This standalone project plots and saves various graphs to be used in weekly report presentations as it fetches and aggregates daily analyses of the most recent week.
Project Structure
Creating Procedures in MySQL
Connecting to Remote Databases via SSH
Calling Procedures within Python Code
Plotting with Seaborn
The project itself is divided into two separate packages:
- procedures: A simple class to invoke procedure calls of MySQL database through Python interface.
- visualization : A graph plotter class which uses Seaborn package to visualize fetched results.

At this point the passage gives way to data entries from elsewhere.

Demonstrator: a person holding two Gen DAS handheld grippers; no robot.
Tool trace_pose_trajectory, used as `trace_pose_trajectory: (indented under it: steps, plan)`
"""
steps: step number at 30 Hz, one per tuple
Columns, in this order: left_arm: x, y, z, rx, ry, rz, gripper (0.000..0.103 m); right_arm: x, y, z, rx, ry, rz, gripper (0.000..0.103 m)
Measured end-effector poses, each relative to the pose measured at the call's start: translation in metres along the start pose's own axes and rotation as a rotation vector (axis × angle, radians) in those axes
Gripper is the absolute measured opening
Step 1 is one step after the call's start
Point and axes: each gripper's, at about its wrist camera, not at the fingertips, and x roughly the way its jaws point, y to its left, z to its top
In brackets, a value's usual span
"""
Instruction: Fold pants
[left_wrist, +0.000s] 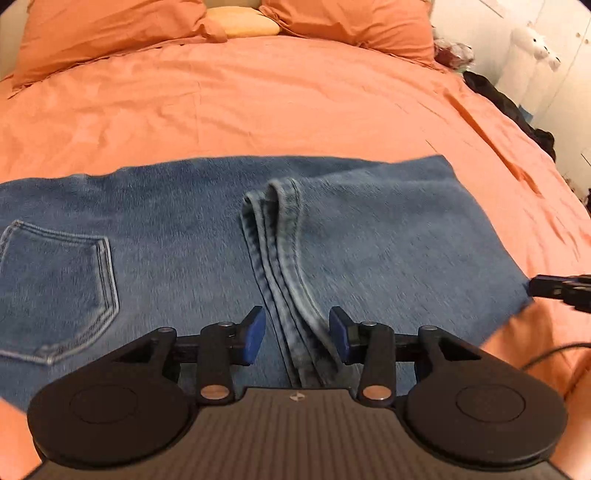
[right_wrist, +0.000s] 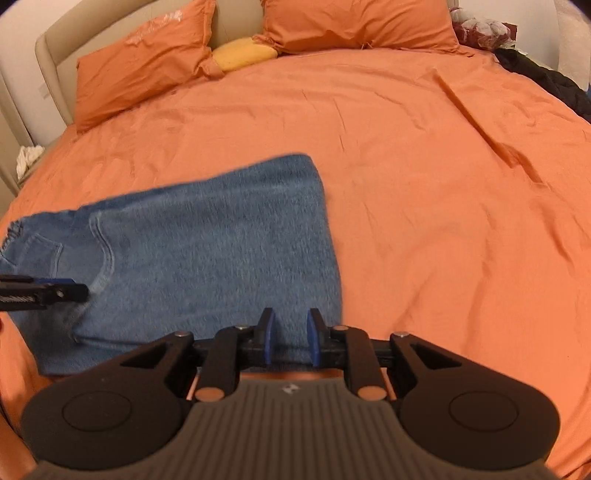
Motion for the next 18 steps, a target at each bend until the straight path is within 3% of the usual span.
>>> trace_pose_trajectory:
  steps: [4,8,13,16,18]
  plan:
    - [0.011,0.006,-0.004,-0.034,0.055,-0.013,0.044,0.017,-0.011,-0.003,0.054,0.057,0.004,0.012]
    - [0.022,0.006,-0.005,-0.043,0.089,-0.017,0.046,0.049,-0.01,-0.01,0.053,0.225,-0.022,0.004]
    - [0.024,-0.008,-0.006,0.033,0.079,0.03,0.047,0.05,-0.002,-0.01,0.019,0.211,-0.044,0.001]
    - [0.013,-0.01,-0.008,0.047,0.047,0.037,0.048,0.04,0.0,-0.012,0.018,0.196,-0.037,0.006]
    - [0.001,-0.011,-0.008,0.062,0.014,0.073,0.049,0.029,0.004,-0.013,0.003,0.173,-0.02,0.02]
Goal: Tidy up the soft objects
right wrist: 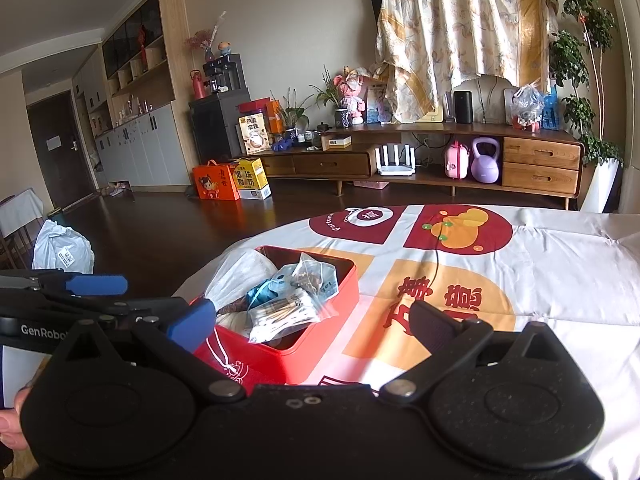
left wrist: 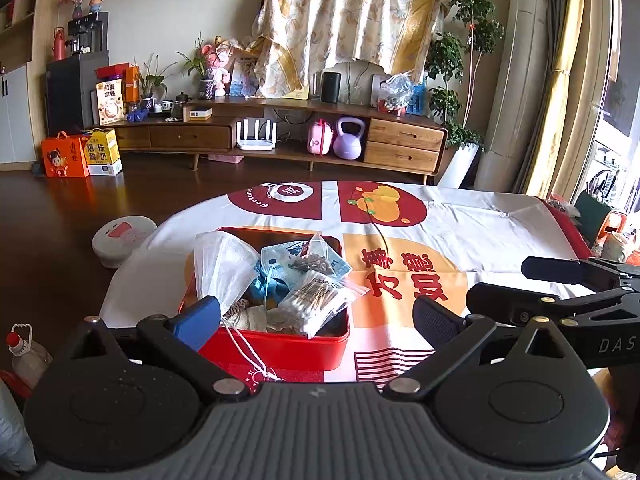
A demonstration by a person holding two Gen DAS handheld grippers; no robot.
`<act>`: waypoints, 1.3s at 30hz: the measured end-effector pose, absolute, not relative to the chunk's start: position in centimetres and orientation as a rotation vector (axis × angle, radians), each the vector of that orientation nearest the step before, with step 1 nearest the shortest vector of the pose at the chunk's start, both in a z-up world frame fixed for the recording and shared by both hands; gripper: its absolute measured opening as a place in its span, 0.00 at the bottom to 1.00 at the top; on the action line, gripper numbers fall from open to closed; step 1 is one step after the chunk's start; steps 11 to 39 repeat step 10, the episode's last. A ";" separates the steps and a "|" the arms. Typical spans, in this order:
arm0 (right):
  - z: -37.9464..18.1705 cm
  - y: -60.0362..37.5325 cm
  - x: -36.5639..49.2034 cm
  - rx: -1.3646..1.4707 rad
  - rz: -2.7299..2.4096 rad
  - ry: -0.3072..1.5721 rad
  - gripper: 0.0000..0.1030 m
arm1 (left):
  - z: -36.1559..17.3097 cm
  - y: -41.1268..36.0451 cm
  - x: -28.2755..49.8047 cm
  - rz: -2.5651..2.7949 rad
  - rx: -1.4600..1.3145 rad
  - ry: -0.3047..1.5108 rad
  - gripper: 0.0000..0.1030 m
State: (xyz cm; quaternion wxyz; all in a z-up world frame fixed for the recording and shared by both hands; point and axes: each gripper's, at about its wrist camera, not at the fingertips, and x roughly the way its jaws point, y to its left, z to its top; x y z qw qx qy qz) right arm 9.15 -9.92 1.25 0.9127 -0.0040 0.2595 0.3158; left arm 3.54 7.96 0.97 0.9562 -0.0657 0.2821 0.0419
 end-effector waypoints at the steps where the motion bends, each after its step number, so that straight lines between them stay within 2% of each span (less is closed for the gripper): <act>1: 1.3 -9.9 9.1 -0.008 0.651 0.534 1.00 | 1.0 8.0 3.5 0.085 -0.133 0.571 1.00; 39: 1.3 -9.9 9.1 -0.007 0.650 0.536 1.00 | 0.8 7.9 3.7 0.084 -0.141 0.577 1.00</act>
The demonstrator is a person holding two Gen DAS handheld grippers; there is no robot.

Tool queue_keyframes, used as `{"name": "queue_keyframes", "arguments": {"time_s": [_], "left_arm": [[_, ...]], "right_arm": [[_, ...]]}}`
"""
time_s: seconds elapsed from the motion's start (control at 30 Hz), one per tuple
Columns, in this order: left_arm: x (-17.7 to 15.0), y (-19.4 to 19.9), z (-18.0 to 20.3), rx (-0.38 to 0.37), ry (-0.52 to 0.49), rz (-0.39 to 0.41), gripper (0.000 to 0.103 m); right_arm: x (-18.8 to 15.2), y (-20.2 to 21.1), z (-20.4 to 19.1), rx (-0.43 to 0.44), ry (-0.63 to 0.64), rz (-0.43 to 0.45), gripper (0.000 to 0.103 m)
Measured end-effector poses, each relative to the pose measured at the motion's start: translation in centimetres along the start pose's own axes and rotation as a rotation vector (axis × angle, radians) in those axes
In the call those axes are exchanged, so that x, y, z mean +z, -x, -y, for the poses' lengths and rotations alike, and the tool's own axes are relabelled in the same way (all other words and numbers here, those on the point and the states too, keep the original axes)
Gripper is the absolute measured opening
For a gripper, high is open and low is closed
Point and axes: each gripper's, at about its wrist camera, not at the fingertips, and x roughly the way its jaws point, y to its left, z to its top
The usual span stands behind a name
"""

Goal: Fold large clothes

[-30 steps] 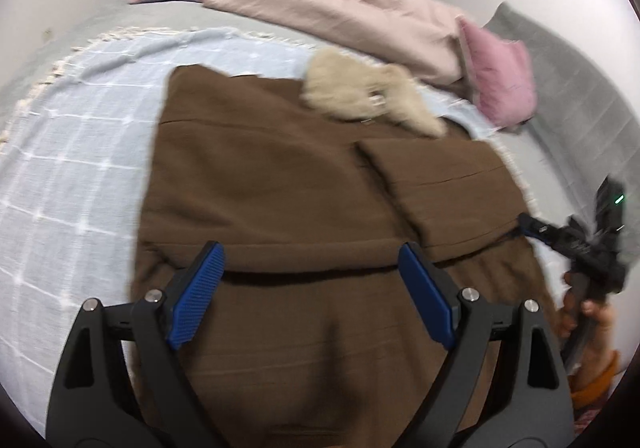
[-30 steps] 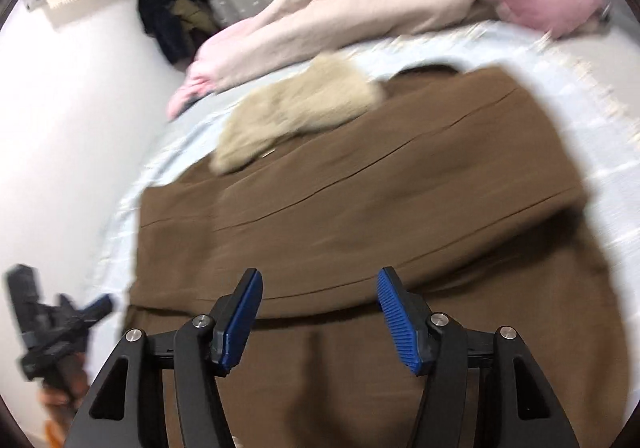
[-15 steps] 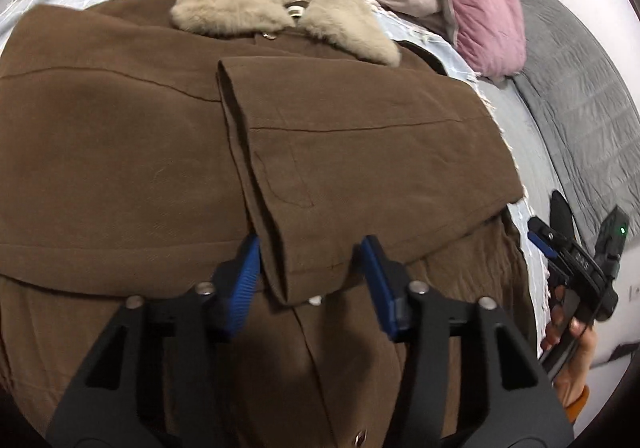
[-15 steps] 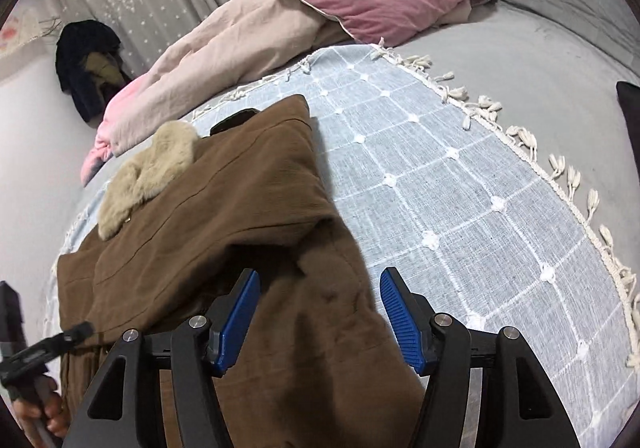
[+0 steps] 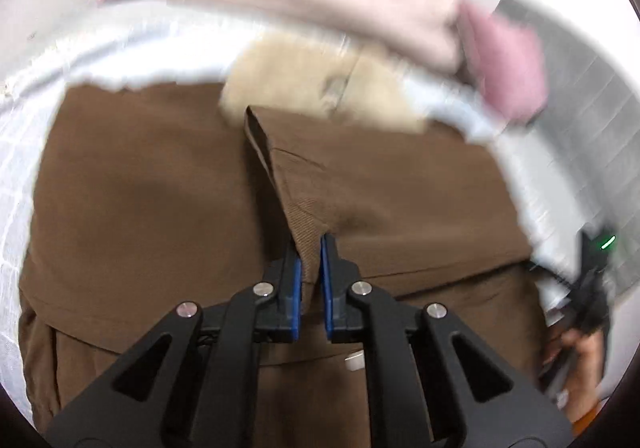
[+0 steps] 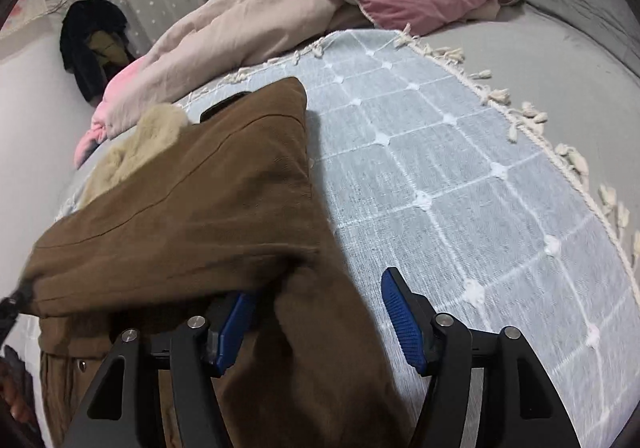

You can see tree of project structure below.
├── procedures
│ ├── __init__.py
│ └── procedure_caller.py
└── visualization
├── __init__.py
└── plot_figures.py
├── requirements.txt
Creating and using SQL procedures is no more complex and hard-to-understand than what classical programming languages offer for function implementation and its relevant call syntax.
A template syntax of creating a procedure is like this:
CREATE PROCEDURE [procedure_name](<[IN | OUT | INOUT parameter_name]>)
BEGIN
...do somethin'
END;
A non-creative example of procedure creation would be like:
CREATE PROCEDURE where_art_thou(IN who VARCHAR(25), OUT here VARCHAR(24))
BEGIN
SELECT location INTO here
FROM locations_table
WHERE name = who
ORDER BY day_thou_lost DES
LIMIT 1;
END;
After creating desired procedure, you must execute the whole procedure code to embed it in database structure.
To call a procedure,
CALL [procedure_name](<parameters>);
should be invoked.
According to our mock procedure we have just written, call syntax looks like this:
CALL where_art_thou('waldo')
For further information, you may want to visit below addressess:
- https://dev.mysql.com/doc/connector-net/en/connector-net-tutorials-stored-procedures.html
- https://dev.mysql.com/doc/refman/5.7/en/create-procedure.html
- https://code.tutsplus.com/articles/an-introduction-to-stored-procedures-in-mysql-5--net-17843
Since all operations is going to be done on a remote MySQL database, a connection through SSH must be established to enable Python modules interact with database elements. For the case mentioned, we can make use of a Python library called sshtunnel.
Connection to the database could be established with the simple yet effective code below.
from sshtunnel import SSHTunnelForwarder
from sqlalchemy import create_engine
# Create a tunneling instance
ssh = SSHTunnelForwarder(
(<remote_server_name>),
ssh_username = <ssh_user_name>,
ssh_pkey = <ssh_key>,
remote_bind_address = (<database_endpoint>, 3306)
)
# Accomplish, in other words start, SSH connection
ssh.start()
# Create a database engine using create_engine function of SQLAlchemy
engine = create_engine('mysql://<username>:<password>@127.0.0.1:{}/daily_analyses'.format(ssh.local_bind_port))
# Drop, or start, SSH connection.
ssh.stop()
For the sake of simplicity, using SQLAlchemy framework with raw SQL queries should do the job. A sample call of procedures with SQLAlchemy is as follows.
from sqlalchemy import text
def call_procedure():
params = {'who': 'waldo', 'here': ''}
query = text('CALL where_art_thou(:who, :here)')
db_cursor = engine.execute(query, params)
return [dict(row) for row in db_cursor]
After reliably connecting to database and being able to invoke procedures and getting call results, it is now the time for plotting actions. For the case, plotting library Seaborn is being used which is an extension and polishment over core graph library, just with style improvements.